The front page of the Juneau Empire on Dec. 30, 2005. (Mark Sabbatini / Juneau Empire)

The front page of the Juneau Empire on Dec. 30, 2005. (Mark Sabbatini / Juneau Empire)

Empire Archives: Juneau’s history for the week of Dec. 31

Three decades of capital city coverage.

Empire Archives is a series printed every Saturday featuring a short compilation of headline stories in the Juneau Empire from archived editions in 1985, 1995 and 2005.

This week in 1985, an economic decline caused by declining state oil revenue and continued government belt-tightening was deemed the top local story of the year by the Juneau Empire staff. Juneau’s unprecedented growth of recent previous years ran out of steam as the city found itself with too much retail space, too much hotel space, and too many houses and condominiums on the market. Also, Juneau’s main industry, state government, began cutting back as state revenue plummeted. Federal cuts included the transfer of the U.S. Coast Guard cutter Planetree to Ketchikan, along with trimming local payrolls. Numerous longtime businesses closed down including Foss Alaska Lines, Southeast Alaska’s biggest freight carrier for 17 years, and the decade-old Lemon Creek grocery story Mark ‘N Pak. Other top stories included a local election resulting in a new mayor, criminal cases including two people killed in a traffic accident and the state’s largest-ever embezzlement case, and the state’s decision to tear down a building to make way for 34 parking spaces on Telephone Hill.

Original Story: “The top stories of an unsettling year,” by Betsy Longenbaugh. 12/31/1985.

This week in 1995, it was a year for the big newsmakers to halt their course — be it due to the EPA, a big rock or a Washington judge. Echo Bay Alaska Inc. ground to a stop plans to store tailings from the Alaska-Juneau gold mine in waters behind a dam in Sheep Creek Valley, after the U.S. Environmental Protection Agency issued an unfavorable report on the proposal at the end of 1994. Echo Bay also ended an eight-year partnership by selling its 50% share of the Kensington gold mine to Coeur Alaska Inc. Other top stories included the death of local Roman Catholic Bishop Michael Kenny who spent 16 years in Southeast Alaska, the 805-foot Star Princess grounding on rocks in Lynn Canal resulting in six canceled sailings of the vessel due to hull damage, and commercial king salmon fishing shut down as negotiations over the U.S.-Canada Pacific Salmon Treaty became more contentious than ever.

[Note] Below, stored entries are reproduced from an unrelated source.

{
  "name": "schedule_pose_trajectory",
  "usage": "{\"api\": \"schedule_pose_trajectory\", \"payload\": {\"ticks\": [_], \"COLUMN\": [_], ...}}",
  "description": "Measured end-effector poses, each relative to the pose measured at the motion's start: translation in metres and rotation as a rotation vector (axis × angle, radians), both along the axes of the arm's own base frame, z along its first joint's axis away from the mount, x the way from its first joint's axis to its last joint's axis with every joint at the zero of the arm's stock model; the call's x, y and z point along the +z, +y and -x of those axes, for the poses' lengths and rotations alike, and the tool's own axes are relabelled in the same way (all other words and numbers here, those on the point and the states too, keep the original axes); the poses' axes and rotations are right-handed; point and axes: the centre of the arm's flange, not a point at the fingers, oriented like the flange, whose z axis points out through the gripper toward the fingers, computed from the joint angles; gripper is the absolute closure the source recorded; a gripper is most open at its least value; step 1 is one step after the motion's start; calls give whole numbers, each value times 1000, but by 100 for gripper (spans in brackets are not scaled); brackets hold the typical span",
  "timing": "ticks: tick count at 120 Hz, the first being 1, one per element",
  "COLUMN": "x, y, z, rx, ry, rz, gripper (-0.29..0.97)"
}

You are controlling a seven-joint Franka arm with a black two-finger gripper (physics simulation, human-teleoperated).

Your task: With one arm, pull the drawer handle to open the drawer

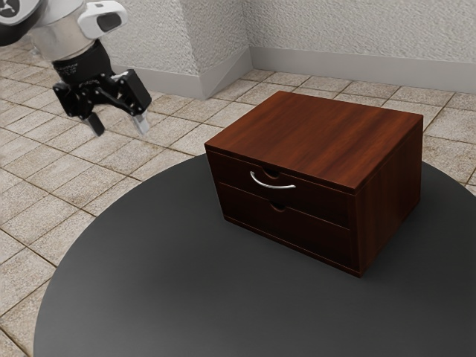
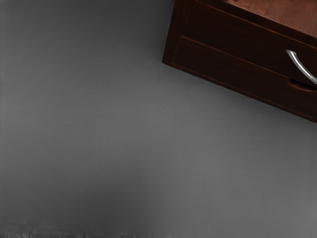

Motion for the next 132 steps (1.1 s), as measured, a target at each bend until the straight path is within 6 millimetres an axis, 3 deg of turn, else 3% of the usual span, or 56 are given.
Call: {"api": "schedule_pose_trajectory", "payload": {"ticks": [26,39,55,69,83,92,102,132], "x": [-8,-8,-12,-51,-93,-117,-142,-168], "y": [-72,-94,-91,-69,-100,-116,-117,-120], "z": [-13,-13,-13,18,39,36,32,-1], "rx": [228,328,476,619,653,673,716,809], "ry": [28,34,46,44,-18,-63,-116,-291], "rz": [53,76,103,136,160,177,205,316], "gripper": [0,0,0,0,0,0,0,0]}}
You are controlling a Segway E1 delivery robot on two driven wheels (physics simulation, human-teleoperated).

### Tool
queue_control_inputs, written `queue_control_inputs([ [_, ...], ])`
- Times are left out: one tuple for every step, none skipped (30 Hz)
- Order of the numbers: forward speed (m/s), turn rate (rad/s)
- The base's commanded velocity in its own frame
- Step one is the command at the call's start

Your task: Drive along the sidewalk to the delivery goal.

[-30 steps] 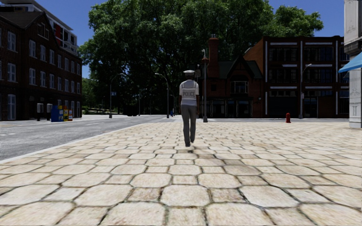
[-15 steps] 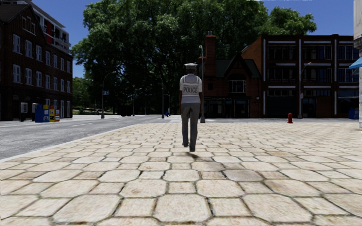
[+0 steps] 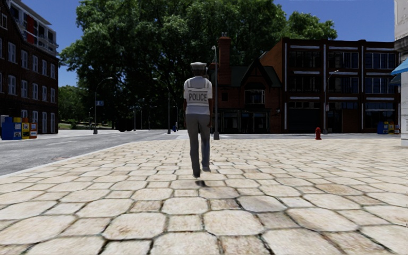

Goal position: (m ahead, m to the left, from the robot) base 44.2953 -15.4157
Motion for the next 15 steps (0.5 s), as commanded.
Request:
queue_control_inputs([
  [2.00, -0.04],
  [2.00, -0.13],
  [2.00, -0.34],
  [2.00, -0.54],
  [2.00, -0.54],
  [2.00, -0.59],
  [2.00, -0.60],
  [2.00, -0.60],
  [2.00, -0.60],
  [2.00, -0.60],
  [2.00, -0.60],
  [2.00, -0.60],
  [2.00, -0.60],
  [2.00, -0.60],
  [2.00, -0.60],
])
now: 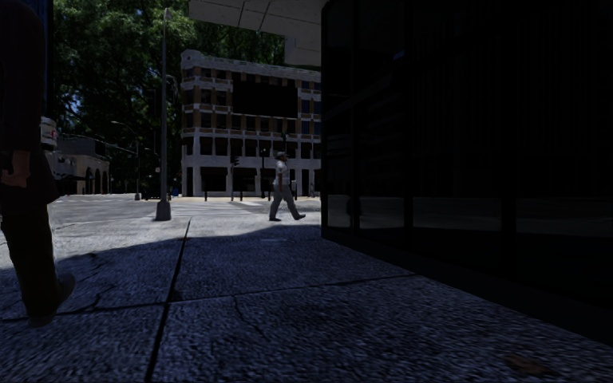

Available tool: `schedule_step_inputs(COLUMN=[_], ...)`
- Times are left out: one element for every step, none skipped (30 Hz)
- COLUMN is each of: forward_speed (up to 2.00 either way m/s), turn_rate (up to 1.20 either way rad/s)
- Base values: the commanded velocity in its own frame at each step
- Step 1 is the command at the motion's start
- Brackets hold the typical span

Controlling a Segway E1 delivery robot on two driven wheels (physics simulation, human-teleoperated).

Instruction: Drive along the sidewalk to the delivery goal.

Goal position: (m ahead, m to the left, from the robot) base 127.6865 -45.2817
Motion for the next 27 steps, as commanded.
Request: schedule_step_inputs(forward_speed=[2.0, 2.0, 2.0, 2.0, 2.0, 2.0, 2.0, 2.0, 2.0, 2.0, 2.0, 2.0, 2.0, 2.0, 2.0, 2.0, 2.0, 2.0, 2.0, 2.0, 2.0, 2.0, 2.0, 2.0, 2.0, 2.0, 2.0], turn_rate=[0.0, 0.0, 0.0, 0.0, 0.0, 0.0, 0.0, 0.0, 0.05, 0.14, 0.14, 0.18, 0.19, 0.21, 0.21, 0.21, 0.22, 0.22, 0.22, 0.22, 0.22, 0.22, 0.23, 0.24, 0.32, 0.32, 0.34])
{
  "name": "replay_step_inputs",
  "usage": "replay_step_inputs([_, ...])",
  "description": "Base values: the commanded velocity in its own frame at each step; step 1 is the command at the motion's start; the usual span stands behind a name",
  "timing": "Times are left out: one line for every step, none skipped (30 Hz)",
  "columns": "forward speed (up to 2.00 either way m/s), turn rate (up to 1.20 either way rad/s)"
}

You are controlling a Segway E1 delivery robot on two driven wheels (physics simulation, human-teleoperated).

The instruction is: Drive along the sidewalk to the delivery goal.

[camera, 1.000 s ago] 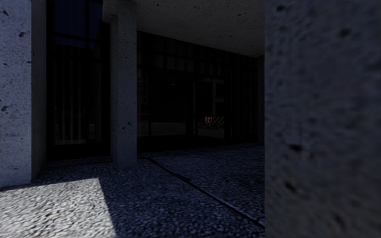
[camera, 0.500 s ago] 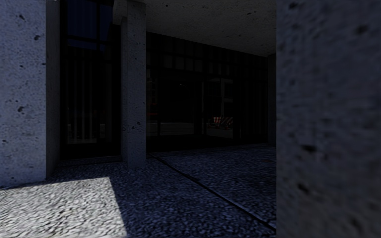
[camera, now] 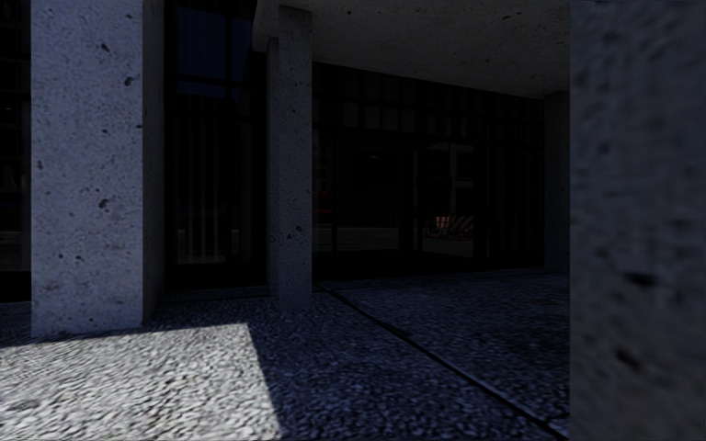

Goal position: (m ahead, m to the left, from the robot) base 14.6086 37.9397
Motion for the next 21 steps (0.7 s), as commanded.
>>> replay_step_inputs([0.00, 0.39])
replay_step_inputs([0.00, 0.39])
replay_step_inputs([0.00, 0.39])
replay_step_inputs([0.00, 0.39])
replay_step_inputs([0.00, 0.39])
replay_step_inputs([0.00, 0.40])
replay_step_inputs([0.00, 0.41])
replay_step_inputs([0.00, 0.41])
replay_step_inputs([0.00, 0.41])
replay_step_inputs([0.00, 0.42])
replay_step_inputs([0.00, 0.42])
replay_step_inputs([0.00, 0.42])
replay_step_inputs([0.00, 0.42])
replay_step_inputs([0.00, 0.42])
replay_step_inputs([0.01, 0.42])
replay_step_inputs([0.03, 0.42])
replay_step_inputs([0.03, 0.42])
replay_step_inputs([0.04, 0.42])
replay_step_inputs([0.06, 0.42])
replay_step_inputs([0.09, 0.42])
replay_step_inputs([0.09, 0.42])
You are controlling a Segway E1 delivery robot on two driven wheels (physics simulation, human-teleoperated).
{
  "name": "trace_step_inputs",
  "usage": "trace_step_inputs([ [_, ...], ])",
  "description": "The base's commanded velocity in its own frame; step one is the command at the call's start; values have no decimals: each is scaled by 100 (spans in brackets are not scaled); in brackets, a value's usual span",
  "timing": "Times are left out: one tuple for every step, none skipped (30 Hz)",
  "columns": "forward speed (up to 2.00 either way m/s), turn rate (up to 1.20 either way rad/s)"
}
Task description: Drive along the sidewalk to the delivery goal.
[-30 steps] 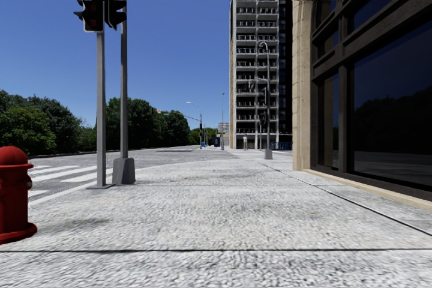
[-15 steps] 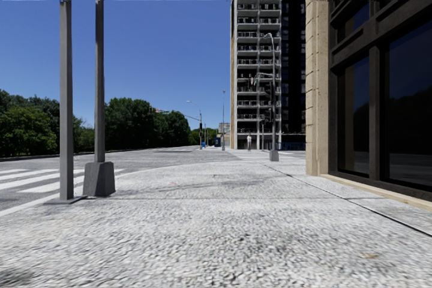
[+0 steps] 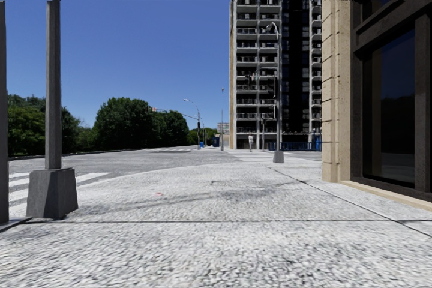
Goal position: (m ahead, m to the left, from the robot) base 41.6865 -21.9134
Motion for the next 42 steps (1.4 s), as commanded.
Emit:
trace_step_inputs([
  [200, -29],
  [200, -29],
  [200, -29],
  [200, -29],
  [200, -29],
  [200, -29],
  [200, -29],
  [200, -29],
  [200, -29],
  [200, -29],
  [200, -29],
  [200, -29],
  [200, -29],
  [200, -29],
  [200, -29],
  [200, -29],
  [200, -29],
  [200, -29],
  [200, -29],
  [200, -29],
  [200, -29],
  [200, -29],
  [200, -29],
  [200, -29],
  [200, -29],
  [200, -29],
  [200, -29],
  [200, -29],
  [200, -29],
  [200, -29],
  [200, -29],
  [200, -29],
  [200, -29],
  [200, -29],
  [200, -29],
  [200, -29],
  [200, -29],
  [200, -29],
  [200, -9],
  [200, 0],
  [200, 0],
  [200, 0],
])
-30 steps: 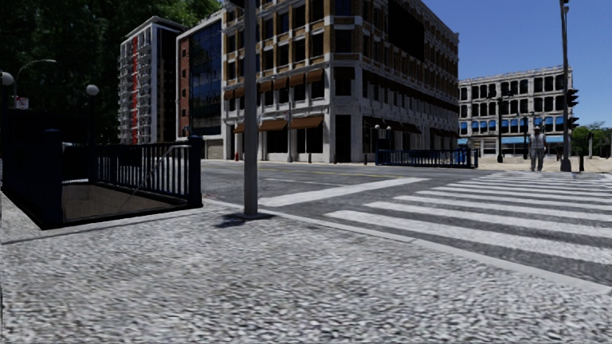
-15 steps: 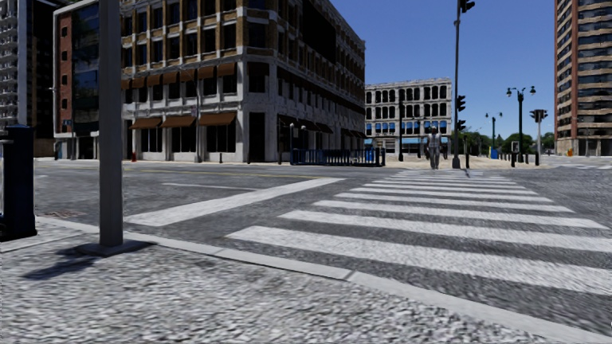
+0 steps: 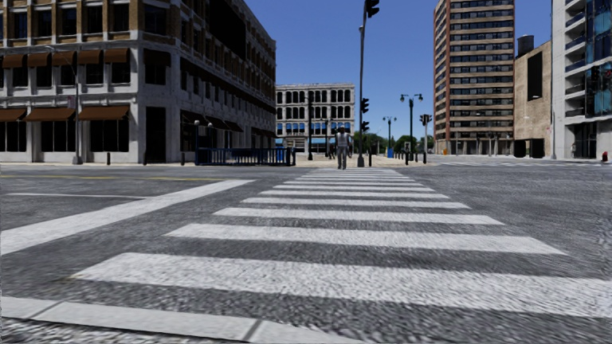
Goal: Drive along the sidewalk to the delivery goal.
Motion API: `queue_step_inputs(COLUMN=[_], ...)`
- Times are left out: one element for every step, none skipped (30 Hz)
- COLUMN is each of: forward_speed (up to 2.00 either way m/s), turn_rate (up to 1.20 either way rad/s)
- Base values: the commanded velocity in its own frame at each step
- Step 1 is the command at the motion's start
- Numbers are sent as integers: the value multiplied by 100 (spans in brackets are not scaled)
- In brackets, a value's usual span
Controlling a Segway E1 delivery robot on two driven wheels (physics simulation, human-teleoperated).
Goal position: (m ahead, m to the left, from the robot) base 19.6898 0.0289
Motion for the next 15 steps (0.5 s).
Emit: queue_step_inputs(forward_speed=[97, 97, 97, 97, 97, 97, 97, 99, 102, 107, 107, 115, 121, 123, 124], turn_rate=[-67, -67, -67, -67, -67, -67, -67, -67, -66, -63, -63, -61, -59, -58, -51])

Original Story: “1995: A year that will be remembered for…,” by Lori Thomson. 12/26/1995.

This week in 2005, Two of Juneau’s biggest projects — a second high school and the Kensington gold mine — moved beyond the realm of debate in 2005 and into the domain of action. After years of wrangling and planning on both fronts, ground was broken for a new school in the Mendenhall Valley, and developers of the Kensington Mine won all of the needed permits and launched construction. But the battle over whether to build a road connecting Alaska’s capital to the rest of the state’s road system raged on. The National Park Service dealt a major blow to the proposed $281 million road from Juneau to Skagway with a ruling that would end the route north 18 miles short of its original mark. The change led critics to dub the project the “road to nowhere,” but also cut the estimated cost. In a parallel battle with a similar nickname, the Gravina Island bridge project near Ketchikan – dubbed the “bridge to nowhere” — caught national attention and lampooning by conservative and liberal critics alike. Meanwhile, housing costs continued to squeeze Juneau residents, an attempt by Juneau Mayor Bruce Botelho to develop a design for a new Capitol through a design contest crashed and burned, and weird weather including landslide-triggering record rainfall struck the city.

Original Story: “Breaking ground in 2005,” by Juneau Empire staff. 12/30/2005.